En Amérique du Nord, l’activité du groupe a observé une légère hausse (+1,4%). Dans l’ouest du Canada, la reprise des forages de l’industrie pétrolière a permis au cimentier franco-suisse de réaliser de meilleurs résultats. Aux Etats-Unis, les volumes de matériaux livrés ont chuté.

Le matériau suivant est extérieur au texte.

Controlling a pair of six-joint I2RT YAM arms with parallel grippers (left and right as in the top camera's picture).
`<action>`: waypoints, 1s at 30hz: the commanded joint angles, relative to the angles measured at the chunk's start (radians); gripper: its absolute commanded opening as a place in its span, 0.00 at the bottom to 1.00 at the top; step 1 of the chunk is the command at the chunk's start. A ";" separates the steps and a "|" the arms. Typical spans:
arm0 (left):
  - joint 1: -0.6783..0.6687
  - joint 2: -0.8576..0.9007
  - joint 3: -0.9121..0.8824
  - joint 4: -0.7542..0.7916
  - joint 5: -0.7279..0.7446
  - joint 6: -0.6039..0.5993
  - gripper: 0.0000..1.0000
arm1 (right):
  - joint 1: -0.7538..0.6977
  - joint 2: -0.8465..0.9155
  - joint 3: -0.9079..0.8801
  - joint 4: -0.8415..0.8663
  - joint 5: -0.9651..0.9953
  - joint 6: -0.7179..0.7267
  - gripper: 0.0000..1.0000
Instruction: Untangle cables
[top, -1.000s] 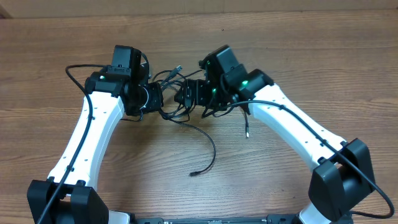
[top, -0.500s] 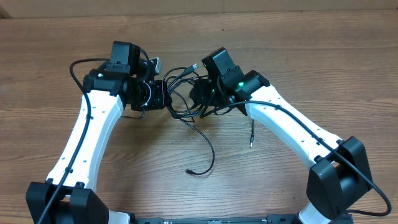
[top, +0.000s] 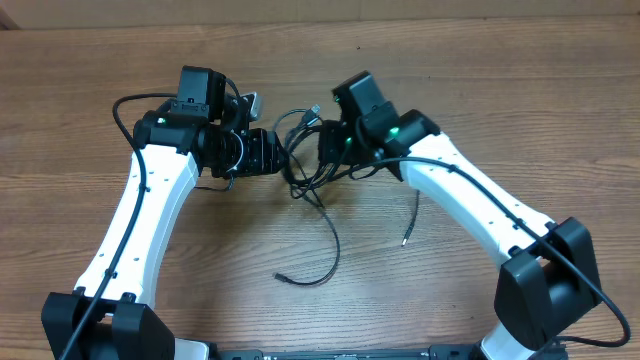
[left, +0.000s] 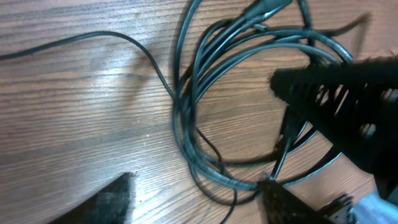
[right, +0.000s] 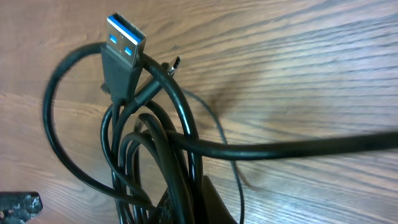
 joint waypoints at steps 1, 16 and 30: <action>0.001 -0.019 0.027 0.008 0.002 -0.101 0.79 | -0.045 0.008 -0.004 0.011 -0.036 -0.001 0.04; -0.126 -0.016 -0.008 -0.075 0.060 -1.144 0.76 | -0.051 0.008 -0.005 0.040 -0.031 0.002 0.04; -0.216 -0.002 -0.010 -0.071 -0.148 -1.491 0.62 | -0.051 0.008 -0.005 0.014 -0.031 0.002 0.04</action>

En 2018, LafargeHolcim anticipe une hausse de son chiffre d’affaires de 3 à 5%.

 

Se concentrer sur les marchés performants

 

Au cours des cinq prochaines années, le géant des matériaux de construction espère réaliser une croissance annuelle de 3 à 5%. Sa nouvelle stratégie 2022 « Building for growth » repose sur quatre piliers : la croissance, la simplification & performance, solidité financière et vision & collaborateurs. Le groupe s’attachera à cibler les marchés les plus performants tout en se montrant plus sélectif sur les autres marchés. La direction entend mettre en œuvre des stratégies « plus agressives » dans les granulats et le béton prêt-à-l’emploi, en parallèle de son activité dans le ciment. Par ailleurs, la compagnie va développer un quatrième segment d’activités, « Solutions & Produits », par des acquisitions ciblées dans certains pays. Cette division qui regroupe actuellement les produits préfabriqués, les produits en béton, l’asphalte, les mortiers génère un chiffre d’affaires annuel de 1,82 milliards d’euros.

 

Nomination de responsable de compte

 

Ce plan se porte également sur une politique de réduction des coûts. La direction entend mener une responsabilisation accrue des équipes locales, notamment en termes de résultats. Des responsables de compte de résultat seront nommés localement pour les 4 segments d’activités. Ce programme qui doit s’achever au 1er trimestre 2019 devrait permettre au groupe d’économiser 347 millions d’euros par an.

« Cette stratégie est soutenue par de nouveaux objectifs centrés sur la croissance, visant à améliorer la rentabilité et la génération de cash et à offrir des rendements plus attractifs et plus durables pour les actionnaires », a déclaré Jan Jenisch, directeur général du groupe.